5. Set up a structure and daily routine for yourself and your children. With schools and colleges closed and working from home can make us forget what day it is.
6. Fear is contagious. Calm is also contagious. Set an example for those around you, especially children.
7. Stay positive. Don’t just pay attention to the number of people who have been infected or died. Check out how many have recovered. You will find that reassuring and calming.
8. Manage your boredom. Find ways of keeping yourself entertained. You can find creative games you can play with your family and children. Watch your old family videos, which have been collecting dust. Watch your favorite movie or show. Read that book you never had time to read. Watch funny videos. Read about creative coronavirus humor and share with others verbally and not just on social media.
9. Make calls to your loved ones and friends.
10. Isolation can be lonely and psychologically very challenging. Making video calls can take the bite out of the pain of isolation.
11. Exercise. Group exercise and yoga classes are cancelled but you can still pursue these in your home.
12. Don’t support or forward messages about holding any country or race responsible for the virus. There should be no place for bigotry in this war against this pandemic. We are all in this together.
13. Pay attention to news about other happenings besides coronavirus. Pay tribute to Kenny Rogers who popularized country music and died just a few days ago.
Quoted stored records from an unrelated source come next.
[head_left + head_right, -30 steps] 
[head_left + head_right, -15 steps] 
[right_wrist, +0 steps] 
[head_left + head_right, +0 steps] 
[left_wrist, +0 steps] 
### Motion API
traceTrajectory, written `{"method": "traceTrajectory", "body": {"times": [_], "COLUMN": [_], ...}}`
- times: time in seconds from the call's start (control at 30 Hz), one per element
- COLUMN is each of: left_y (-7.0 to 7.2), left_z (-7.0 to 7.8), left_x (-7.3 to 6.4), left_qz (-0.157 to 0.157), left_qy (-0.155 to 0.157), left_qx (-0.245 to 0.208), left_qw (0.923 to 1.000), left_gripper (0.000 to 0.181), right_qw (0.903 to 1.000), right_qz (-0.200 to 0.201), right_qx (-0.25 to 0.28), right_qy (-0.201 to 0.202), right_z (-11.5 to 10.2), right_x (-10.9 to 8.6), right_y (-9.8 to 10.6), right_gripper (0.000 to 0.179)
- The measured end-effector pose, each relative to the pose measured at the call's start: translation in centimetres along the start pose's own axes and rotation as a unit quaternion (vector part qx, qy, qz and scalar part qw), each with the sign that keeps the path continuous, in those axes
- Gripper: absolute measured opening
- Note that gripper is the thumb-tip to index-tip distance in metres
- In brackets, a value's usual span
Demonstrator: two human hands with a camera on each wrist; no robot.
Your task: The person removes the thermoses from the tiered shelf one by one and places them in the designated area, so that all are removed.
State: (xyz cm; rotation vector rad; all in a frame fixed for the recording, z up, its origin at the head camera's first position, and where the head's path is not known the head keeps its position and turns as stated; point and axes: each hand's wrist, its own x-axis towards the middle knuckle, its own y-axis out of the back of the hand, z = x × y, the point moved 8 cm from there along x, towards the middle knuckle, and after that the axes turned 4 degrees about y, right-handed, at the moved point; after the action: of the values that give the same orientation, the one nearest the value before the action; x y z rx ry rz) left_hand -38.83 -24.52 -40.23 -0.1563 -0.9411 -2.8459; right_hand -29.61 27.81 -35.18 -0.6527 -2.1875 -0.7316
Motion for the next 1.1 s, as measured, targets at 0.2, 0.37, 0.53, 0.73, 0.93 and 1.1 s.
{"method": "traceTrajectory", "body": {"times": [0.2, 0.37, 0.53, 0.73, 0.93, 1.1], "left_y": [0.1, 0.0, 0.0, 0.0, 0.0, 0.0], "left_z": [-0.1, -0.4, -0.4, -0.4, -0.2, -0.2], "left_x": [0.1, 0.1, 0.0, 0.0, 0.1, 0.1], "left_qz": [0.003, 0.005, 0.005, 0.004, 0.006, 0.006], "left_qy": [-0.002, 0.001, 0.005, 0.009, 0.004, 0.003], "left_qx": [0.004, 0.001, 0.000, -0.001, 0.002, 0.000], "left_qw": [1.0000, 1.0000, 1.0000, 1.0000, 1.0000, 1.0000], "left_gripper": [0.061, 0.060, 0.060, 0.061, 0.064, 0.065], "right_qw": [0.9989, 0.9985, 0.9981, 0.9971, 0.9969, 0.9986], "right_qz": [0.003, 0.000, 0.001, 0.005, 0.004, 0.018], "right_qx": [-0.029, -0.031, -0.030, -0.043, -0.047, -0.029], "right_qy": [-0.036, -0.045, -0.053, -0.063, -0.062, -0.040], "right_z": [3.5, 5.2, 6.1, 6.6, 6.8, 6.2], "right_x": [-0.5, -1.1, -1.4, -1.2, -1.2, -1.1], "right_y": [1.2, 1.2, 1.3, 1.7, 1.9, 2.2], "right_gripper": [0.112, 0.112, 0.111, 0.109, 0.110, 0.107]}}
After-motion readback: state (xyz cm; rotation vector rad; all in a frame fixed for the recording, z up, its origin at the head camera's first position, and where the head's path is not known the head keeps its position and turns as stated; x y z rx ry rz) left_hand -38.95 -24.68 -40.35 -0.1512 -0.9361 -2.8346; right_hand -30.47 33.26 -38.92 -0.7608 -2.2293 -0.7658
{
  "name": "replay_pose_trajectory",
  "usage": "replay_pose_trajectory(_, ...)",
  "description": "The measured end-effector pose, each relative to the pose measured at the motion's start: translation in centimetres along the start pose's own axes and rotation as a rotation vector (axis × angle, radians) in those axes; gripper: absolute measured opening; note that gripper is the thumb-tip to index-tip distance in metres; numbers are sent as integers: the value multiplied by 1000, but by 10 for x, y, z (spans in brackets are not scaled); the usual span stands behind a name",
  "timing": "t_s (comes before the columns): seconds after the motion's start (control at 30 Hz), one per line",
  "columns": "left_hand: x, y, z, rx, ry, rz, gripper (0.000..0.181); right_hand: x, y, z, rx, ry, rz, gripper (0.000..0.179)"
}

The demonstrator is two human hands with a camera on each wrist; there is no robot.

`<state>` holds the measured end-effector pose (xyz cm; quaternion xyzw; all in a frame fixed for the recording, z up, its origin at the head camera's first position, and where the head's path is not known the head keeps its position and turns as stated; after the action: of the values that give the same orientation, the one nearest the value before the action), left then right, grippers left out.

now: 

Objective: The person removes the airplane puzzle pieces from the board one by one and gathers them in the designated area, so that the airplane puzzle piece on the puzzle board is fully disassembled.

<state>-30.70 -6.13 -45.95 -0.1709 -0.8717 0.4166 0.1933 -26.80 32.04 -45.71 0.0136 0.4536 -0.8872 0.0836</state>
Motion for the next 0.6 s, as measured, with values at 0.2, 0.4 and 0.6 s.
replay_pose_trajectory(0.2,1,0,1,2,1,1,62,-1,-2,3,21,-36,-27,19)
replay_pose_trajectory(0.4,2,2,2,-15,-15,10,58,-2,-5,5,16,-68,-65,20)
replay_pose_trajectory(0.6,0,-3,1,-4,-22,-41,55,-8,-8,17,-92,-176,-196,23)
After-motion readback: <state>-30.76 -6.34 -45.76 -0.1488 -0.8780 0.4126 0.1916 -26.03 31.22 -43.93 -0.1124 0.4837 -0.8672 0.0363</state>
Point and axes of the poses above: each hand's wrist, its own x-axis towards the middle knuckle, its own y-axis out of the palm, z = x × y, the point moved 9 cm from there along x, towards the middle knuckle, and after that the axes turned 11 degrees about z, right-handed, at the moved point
Express your gratitude to those who are putting their lives in harm’s way so you can be safe and well e.g. healthcare workers, national guard, police, grocery stores and so on.
14. Help your children understand what is going on. Validate their fears and emotions in the face of so many disappointments after school closures. Give them a message of hope that there are many others including you who are worried just like them. Tell them that many people are helping those who get sick to help them get better. And, most people infected do get better.
Remember, no matter how bad it is, it is temporary. This too shall pass. And finally, don’t forget to wash your hands.